Fifa has been accused of failing to prevent systemic and "appalling" treatment of migrant workers helping to build and renovate stadiums for the 2022 World Cup in Qatar. A damning 50-page report by Amnesty International says that construction staff working on the Khalifa International Stadium in Doha lived in squalid conditions, are unpaid for months on end and have their passports confiscated.
Amnesty also said it had uncovered evidence that the staff of one labour supply company used threats to force migrants to work including withholding pay, handing workers over to the police or stopping them from leaving Qatar. The human-rights organisation said this amounted to "forced labour" under international law.
The findings are based on interviews with 132 migrant workers involved in rebuilding the Khalifa stadium – set to host one of the semi-finals in 2022 – and with a further 99 migrants helping landscape green spaces surrounding the Aspire Zone sporting complex, where Bayern Munich, Everton and Paris Saint-Germain trained during the last winter.
All those interviewed, mostly from Bangladesh, India and Nepal, reported abuse of one kind or another. All but six complained they had been deceived as to what their job would entail and their pay before arriving. Migrant workers were also threatened for complaining about their conditions.
Salil Shetty, Amnesty's secretary general, called on Gianni Infantino, the new Fifa president, and the governing body's sponsors, to take action.
"The abuse of migrant workers is a stain on the conscience of world football," Shetty said. "For players and fans, a World Cup stadium is a place of dreams. For some of the workers who spoke to us, it can feel like a living nightmare.
"Despite five years of promises, Fifa has failed almost completely to stop the World Cup being built on human-rights abuses. Indebted, living in squalid camps in the desert, paid a pittance, the lot of migrant workers contrasts sharply to that of the top-flight footballers who will play in the stadium. All workers want are their rights: to be paid on time, leave the country if need be and be treated with dignity and respect."

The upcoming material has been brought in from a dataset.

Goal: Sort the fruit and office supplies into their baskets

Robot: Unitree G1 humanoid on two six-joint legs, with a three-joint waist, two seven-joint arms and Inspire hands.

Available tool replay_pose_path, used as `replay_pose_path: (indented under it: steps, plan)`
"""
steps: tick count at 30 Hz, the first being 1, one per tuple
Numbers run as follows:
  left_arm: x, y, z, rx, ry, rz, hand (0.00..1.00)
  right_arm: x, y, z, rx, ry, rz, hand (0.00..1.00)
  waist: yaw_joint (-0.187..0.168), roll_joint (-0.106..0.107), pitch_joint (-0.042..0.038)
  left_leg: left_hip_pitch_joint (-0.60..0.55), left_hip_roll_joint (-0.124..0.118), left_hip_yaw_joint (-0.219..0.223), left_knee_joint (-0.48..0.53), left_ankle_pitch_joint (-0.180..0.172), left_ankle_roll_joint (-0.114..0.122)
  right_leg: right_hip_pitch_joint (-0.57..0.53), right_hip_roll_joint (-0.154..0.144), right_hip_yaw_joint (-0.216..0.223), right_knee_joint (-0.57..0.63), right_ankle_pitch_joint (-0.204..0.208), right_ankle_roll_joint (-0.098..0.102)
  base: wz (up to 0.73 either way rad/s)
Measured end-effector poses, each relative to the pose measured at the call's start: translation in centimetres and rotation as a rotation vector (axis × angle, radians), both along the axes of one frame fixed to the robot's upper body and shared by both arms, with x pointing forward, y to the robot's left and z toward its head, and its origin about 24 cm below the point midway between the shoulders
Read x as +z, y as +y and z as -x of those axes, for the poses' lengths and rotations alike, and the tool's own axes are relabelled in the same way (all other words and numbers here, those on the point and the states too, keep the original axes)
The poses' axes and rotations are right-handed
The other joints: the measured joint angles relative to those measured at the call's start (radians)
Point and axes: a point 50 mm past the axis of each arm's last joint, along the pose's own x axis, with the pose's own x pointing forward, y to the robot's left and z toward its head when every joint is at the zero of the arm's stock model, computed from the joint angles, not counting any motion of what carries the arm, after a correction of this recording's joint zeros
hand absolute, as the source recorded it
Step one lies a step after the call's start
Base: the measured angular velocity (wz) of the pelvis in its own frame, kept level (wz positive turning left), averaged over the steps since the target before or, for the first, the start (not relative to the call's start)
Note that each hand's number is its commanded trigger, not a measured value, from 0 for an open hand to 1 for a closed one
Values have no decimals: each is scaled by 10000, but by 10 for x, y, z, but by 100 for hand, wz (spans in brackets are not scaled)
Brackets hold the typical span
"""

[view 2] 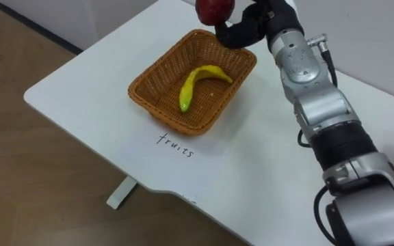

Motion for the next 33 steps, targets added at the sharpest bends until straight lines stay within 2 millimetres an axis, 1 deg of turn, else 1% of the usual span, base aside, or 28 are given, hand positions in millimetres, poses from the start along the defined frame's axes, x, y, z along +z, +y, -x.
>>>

Amnesty said Qatar's kafala sponsorship system, under which migrant workers cannot change jobs or leave the country without their employer's permission, has been a big problem despite promises of reform in late 2015. Some Nepali workers told Amnesty they were not even allowed to visit their loved ones after last year's earthquake that devastated their country.

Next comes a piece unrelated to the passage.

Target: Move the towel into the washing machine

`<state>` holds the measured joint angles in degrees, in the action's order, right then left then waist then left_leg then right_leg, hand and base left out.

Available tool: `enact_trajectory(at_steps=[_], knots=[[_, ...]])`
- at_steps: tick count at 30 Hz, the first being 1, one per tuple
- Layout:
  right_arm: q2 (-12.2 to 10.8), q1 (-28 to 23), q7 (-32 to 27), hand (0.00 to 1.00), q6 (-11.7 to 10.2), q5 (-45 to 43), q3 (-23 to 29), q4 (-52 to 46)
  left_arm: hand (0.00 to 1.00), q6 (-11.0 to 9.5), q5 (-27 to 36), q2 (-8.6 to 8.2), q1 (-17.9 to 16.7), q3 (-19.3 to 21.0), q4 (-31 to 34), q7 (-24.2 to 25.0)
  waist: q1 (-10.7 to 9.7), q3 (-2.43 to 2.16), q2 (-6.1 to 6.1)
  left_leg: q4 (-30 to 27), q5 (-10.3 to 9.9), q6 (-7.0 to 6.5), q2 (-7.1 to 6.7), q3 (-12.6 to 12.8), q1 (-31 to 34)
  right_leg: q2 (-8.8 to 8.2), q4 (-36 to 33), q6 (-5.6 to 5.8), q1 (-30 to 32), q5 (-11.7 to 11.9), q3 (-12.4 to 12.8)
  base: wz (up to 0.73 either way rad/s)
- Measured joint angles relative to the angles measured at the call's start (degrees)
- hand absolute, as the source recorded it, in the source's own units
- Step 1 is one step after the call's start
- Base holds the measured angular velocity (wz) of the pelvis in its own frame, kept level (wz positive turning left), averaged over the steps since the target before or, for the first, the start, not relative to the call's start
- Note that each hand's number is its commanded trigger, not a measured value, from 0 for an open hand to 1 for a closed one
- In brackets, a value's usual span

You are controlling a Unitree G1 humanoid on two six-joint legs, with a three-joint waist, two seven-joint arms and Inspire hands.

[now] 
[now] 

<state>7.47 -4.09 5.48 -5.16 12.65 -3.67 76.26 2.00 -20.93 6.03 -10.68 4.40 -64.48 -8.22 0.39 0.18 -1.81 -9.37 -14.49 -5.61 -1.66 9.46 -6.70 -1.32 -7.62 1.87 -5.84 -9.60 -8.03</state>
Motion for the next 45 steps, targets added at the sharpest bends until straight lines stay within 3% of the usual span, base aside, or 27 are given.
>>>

Nabeel (name changed to protect identity), a metal worker from India who worked on the Khalifa stadium refurbishment, complained when he was not paid for several months but only received threats from his employer.
"He just shouted abuse at me and said that if I complained again I'd never leave the country," he said. "Ever since I have been careful not to complain about my salary or anything else. Of course, if I could I would change jobs or leave Qatar."

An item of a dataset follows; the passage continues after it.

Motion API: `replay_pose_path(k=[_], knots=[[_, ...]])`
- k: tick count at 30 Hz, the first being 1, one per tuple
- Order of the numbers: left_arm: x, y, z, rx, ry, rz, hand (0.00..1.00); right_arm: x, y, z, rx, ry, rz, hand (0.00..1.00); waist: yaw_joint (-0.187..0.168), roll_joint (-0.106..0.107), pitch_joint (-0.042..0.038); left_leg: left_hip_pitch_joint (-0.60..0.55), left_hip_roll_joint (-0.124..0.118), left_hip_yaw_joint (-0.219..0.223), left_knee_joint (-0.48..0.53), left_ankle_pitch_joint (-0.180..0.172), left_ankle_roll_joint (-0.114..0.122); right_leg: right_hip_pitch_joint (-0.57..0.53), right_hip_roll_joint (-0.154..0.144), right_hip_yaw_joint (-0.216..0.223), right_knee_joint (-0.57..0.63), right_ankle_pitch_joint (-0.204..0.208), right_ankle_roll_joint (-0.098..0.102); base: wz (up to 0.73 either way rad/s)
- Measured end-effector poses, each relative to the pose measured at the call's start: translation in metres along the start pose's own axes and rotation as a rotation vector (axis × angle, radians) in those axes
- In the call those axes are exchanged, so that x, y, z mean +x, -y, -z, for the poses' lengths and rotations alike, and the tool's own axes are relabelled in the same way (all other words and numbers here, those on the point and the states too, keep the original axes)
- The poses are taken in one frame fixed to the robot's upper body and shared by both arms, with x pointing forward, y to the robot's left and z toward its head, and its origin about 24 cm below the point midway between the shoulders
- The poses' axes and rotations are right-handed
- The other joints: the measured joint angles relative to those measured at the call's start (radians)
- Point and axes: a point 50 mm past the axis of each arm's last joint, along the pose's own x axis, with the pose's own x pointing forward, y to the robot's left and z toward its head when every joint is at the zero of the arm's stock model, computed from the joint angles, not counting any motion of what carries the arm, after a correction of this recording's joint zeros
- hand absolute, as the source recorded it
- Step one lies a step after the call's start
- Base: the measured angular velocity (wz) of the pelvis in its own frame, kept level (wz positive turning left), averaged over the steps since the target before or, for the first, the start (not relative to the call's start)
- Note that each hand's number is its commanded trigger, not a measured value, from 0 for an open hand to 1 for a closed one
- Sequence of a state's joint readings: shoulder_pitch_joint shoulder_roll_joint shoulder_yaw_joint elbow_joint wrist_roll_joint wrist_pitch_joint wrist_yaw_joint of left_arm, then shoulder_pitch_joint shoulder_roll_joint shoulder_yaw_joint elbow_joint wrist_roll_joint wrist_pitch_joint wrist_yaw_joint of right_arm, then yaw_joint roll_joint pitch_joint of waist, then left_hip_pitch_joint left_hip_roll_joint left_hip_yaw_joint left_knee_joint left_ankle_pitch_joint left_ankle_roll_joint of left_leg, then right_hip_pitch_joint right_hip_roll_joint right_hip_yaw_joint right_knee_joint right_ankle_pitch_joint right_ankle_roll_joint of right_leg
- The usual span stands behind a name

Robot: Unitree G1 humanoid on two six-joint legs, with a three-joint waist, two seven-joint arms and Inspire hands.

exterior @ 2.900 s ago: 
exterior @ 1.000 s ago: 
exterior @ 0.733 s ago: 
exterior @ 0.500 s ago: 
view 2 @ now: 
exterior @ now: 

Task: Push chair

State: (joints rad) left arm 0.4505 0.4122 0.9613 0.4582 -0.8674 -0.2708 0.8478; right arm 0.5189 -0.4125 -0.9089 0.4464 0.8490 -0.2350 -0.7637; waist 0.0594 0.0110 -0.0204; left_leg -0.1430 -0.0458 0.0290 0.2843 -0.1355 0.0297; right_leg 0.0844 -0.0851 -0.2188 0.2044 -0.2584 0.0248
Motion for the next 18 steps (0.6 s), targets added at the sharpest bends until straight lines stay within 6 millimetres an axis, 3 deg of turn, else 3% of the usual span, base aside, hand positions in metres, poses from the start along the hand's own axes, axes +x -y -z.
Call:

Deepak (name changed to protect identity), a metal worker from Nepal, added: "My life here is like a prison. The work is difficult, we worked for many hours in the hot sun. "When I first complained about my situation, soon after arriving in Qatar, the manager said 'if you [want to] complain you can but there will be consequences. If you want to stay in Qatar be quiet and keep working'."
This is the second report by Amnesty concerning the abuse of migrants working on Qatar's World Cup stadiums in less than four months. In December 2015, the organisation revealed similar findings following interviews with more than 400 migrant workers.
The latest allegations will yet again damage the reputation of Qatar's Supreme Committee for Delivery and Legacy, the organisation responsible for delivering the World Cup and which promised minimum standards would be met on the construction of stadiums. The number of people working on World Cup sites is set to surge almost tenfold to around 36,000 in the next two years.
Amnesty International is calling on major World Cup sponsors such as Adidas, Coca-Cola and McDonald's to pressure FIFA to address the exploitation of workers on the Khalifa stadium, and disclose its plan for preventing further abuses in World Cup projects.
Qatar's Supreme Committee accused Amnesty of painting a "misleading" picture. It said its report was limited to just four companies out of more than 40 currently engaged on the Khalifa Stadium, and that the allegations dated back to early 2015. Since then, it said three companies had been banned from World Cup projects until they make improvements, while another had undergone "a comprehensive rectification process".
"The conditions reported were not representative of the whole work force," said the Qatar statement. "We wholly reject any notion that Qatar is unfit to host the World Cup."
A statement published by Fifa also disagreed with the findings. Federico Addiechi, Fifa's head of sustainability, said: "We closely monitor developments and address issues through our regular contact with the Supreme Committee.
"We have also met with a number of key stakeholders to discuss the best way forward. Of course many challenges remain, but we are on the right track and committed to continue improving, to further contribute to the protection of workers' rights at the Fifa World Cup stadium projects."